Postgraduate research opportunities Lasers for quantum-enabled position, navigation, and timing technologies

National infrastructure systems are dependent upon the Global Navigation Satellite System (GNSS), such that 5 days of outage would cost the UK >£5bn. This economic reliance on GNSS, e.g. for telecommunications, power grids, water, and logistics distribution, means that we increasingly need to find robust and secure ground-based alternatives for position, navigation, and timing (PNT) applications. Quantum sensors can provide orders of magnitude improvements in performance over classical sensors for PNT, particularly those based on ultra-cold atoms, meeting target requirements.
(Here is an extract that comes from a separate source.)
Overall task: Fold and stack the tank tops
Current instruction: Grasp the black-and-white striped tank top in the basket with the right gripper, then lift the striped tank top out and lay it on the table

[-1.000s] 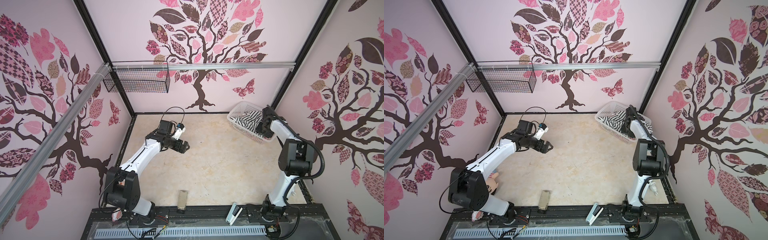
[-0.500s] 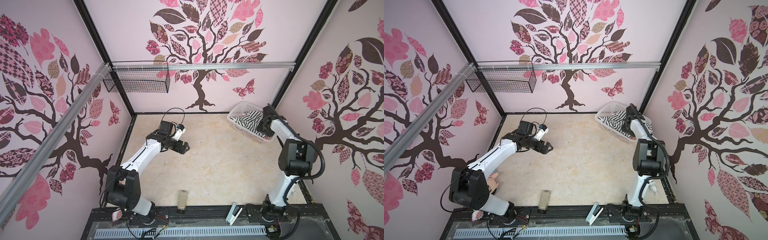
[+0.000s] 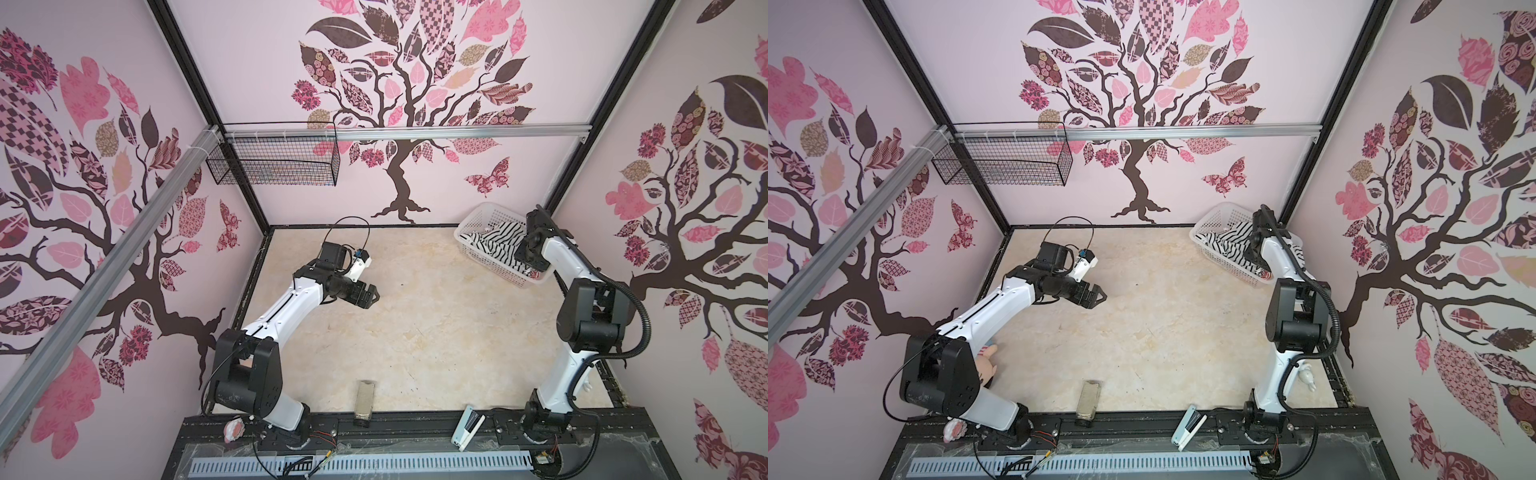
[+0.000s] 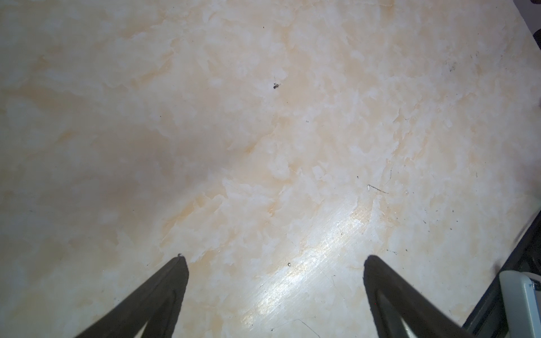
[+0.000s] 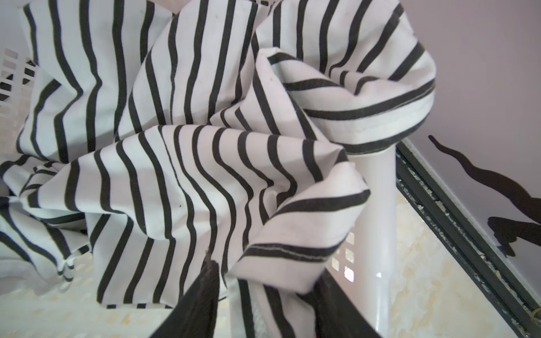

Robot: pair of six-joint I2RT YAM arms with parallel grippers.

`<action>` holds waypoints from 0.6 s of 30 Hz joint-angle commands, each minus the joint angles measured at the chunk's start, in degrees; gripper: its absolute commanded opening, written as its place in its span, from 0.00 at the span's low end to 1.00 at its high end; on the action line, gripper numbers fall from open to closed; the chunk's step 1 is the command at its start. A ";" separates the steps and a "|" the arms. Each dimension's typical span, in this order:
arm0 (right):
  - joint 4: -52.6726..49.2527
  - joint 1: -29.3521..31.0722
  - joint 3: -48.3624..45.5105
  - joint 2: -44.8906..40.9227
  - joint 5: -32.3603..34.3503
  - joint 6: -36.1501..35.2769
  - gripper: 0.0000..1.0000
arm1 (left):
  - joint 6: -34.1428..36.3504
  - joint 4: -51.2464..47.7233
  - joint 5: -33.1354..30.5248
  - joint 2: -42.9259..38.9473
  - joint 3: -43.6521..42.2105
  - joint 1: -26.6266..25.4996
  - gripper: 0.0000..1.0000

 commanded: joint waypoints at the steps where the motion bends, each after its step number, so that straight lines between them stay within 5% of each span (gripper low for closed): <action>1: -0.49 -0.42 0.58 -0.66 0.63 -0.26 0.48 | 0.60 0.32 0.02 -0.04 -1.19 -0.06 0.98; 8: -1.04 -0.40 1.76 -0.85 -1.65 -0.12 0.00 | 0.59 0.44 0.11 0.04 -1.15 -0.12 0.98; 18: -4.92 0.01 18.79 -10.28 -15.95 2.56 0.00 | 0.12 1.15 -1.38 0.04 -1.24 -0.04 0.98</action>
These include atomic clocks and quantum inertial sensors, to provide, respectively, highly sensitive measurements of time, and of acceleration and rotation, for quantum-enabled precision navigation and timing. 

Essential components of these cold-atom-based technologies are ultra-coherent laser systems, developed for an array of atomic species, each with multiple target transitions that demand challenging, low noise laser performance.  For example, within the first two phases of the UK National Quantum Technology Hub for Sensing & Timing our team has developed compact, narrow linewidth visible semiconductor lasers for the first and second stage cooling of neutral strontium atoms, demonstrating systems with <200 Hz linewidth at 689 nm suitable for application in the strontium optical clock set up at the University of Birmingham. 
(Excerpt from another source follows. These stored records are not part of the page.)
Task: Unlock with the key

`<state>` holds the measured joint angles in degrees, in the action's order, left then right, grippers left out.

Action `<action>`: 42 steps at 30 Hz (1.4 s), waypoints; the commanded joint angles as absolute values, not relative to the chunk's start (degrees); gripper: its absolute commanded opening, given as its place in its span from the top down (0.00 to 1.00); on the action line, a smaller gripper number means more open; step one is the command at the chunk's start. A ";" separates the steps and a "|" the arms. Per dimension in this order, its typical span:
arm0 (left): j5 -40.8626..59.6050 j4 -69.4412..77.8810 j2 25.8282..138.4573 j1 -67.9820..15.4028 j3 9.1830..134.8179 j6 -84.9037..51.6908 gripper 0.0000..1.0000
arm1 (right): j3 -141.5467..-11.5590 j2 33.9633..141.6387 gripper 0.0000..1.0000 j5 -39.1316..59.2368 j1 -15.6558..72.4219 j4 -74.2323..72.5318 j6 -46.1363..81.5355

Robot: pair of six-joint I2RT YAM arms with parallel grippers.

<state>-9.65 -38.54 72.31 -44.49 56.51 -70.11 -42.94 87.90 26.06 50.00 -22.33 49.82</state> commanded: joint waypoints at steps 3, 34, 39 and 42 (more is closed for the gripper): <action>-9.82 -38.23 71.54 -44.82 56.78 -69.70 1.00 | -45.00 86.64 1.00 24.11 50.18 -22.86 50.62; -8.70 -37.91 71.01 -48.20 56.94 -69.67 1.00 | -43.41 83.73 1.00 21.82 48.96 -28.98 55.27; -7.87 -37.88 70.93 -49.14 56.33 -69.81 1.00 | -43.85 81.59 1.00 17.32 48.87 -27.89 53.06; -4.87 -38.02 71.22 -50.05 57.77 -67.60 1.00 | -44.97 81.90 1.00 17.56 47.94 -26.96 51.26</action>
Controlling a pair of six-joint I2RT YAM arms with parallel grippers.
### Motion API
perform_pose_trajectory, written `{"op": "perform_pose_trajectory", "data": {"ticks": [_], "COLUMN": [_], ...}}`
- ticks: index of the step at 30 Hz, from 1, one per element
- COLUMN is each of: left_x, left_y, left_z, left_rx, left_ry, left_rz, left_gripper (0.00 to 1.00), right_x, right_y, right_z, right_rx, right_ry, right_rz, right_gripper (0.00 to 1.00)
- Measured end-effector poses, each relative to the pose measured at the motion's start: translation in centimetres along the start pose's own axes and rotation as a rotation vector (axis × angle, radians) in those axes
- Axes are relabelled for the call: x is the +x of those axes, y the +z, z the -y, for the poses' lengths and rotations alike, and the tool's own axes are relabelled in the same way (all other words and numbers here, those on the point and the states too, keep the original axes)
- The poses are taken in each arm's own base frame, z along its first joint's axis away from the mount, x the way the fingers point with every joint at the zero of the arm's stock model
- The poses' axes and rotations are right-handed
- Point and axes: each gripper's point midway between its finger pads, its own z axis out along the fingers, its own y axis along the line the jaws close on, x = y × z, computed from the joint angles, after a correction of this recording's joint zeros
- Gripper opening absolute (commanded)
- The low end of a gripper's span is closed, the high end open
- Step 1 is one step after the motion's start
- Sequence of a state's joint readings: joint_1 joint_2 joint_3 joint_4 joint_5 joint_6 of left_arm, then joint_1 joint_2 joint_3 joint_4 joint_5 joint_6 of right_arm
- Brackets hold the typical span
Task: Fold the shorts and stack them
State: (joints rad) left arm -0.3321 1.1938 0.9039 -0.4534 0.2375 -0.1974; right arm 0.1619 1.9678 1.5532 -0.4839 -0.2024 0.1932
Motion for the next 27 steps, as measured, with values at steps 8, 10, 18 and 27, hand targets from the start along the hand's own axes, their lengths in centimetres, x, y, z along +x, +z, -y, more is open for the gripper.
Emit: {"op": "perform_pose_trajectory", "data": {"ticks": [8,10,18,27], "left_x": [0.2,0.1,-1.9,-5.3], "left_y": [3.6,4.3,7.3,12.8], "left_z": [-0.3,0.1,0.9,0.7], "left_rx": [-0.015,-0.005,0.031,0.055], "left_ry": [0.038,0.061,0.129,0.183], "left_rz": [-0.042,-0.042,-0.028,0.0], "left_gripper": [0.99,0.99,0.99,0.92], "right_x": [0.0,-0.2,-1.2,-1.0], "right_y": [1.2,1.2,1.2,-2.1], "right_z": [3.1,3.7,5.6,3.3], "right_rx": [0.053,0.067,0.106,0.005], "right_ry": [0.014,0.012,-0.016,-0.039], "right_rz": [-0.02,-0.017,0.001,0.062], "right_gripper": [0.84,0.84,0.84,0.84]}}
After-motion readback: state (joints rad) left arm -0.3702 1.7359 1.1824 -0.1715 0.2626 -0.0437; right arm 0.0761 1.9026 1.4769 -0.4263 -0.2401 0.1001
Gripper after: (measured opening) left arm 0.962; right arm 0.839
For this project we will be establishing a new collaboration with hub co-investigators at Imperial College London who are developing extremely stable accelerometers and gyroscopes based on interferometry of cold rubidium atoms.  These are hybridised with high precision classical sensors to deliver combined high bandwidth and shorter precision with long term accuracy.  These hybrid sensors are being developed to form part of a future quantum inertial navigation system for deployment on multiple platforms, e.g. the UK rail network; however, the instrument requires high power lasers for the atom interferometry, and currently must rely on a large, complex system based on commercially-supplied conventional solid-state laser technology, imposing significant challenges for easily portable platforms.  It is now very timely to develop a novel, compact laser solution to enable the demonstration of these navigation systems in the field, taking advantage of the unique attributes of our hybrid semiconductor laser technology to achieve record low phase noise as well as significant reductions in size, weight and complexity.

In this PhD project we will design, develop, and apply novel hybrid laser systems with ultra-low phase and frequency noise, as required for cold-atom-based inertial sensing.  This will include, but is not limited to, optical system design; laser cavity engineering, including electronic control; characterisation of laser dynamics including intensity, frequency, and phase noise; development of novel active and passive stabilisation techniques; laser spectroscopy; and cold atom experiment design.  The student will also have the opportunity to apply these lasers in the system at Imperial, contributing to joint experiments for demonstration of quantum inertial sensing.

Institute of Photonics: The Institute of Photonics (IoP), part of the Department of Physics, is a centre of excellence in applications-oriented research at the University of Strathclyde.  The Institute’s key objective is to bridge the gap between academic research and industrial applications and development in the area of photonics. The IoP is located in the £100M Technology and Innovation Centre on Strathclyde’s Glasgow city centre campus, at the heart of Glasgow’s Innovation District, where it is co-located with the UK’s first Fraunhofer Research Centre. Researchers at the IoP are active in a broad range of photonics fields under the areas of Photonic Devices, Advanced Lasers and Neurophotonics.

Strathclyde Physics is a member of SUPA, the Scottish Universities Physics Alliance.

The University of Strathclyde has, in recent years, been the recipient of the following awards: The Queen’s Anniversary Prizes for Higher and Further Education (2019 & 2021); The Times and The Sunday Times Scottish University of the Year (2020), Times Higher Education University of the Year 2012 & 2019.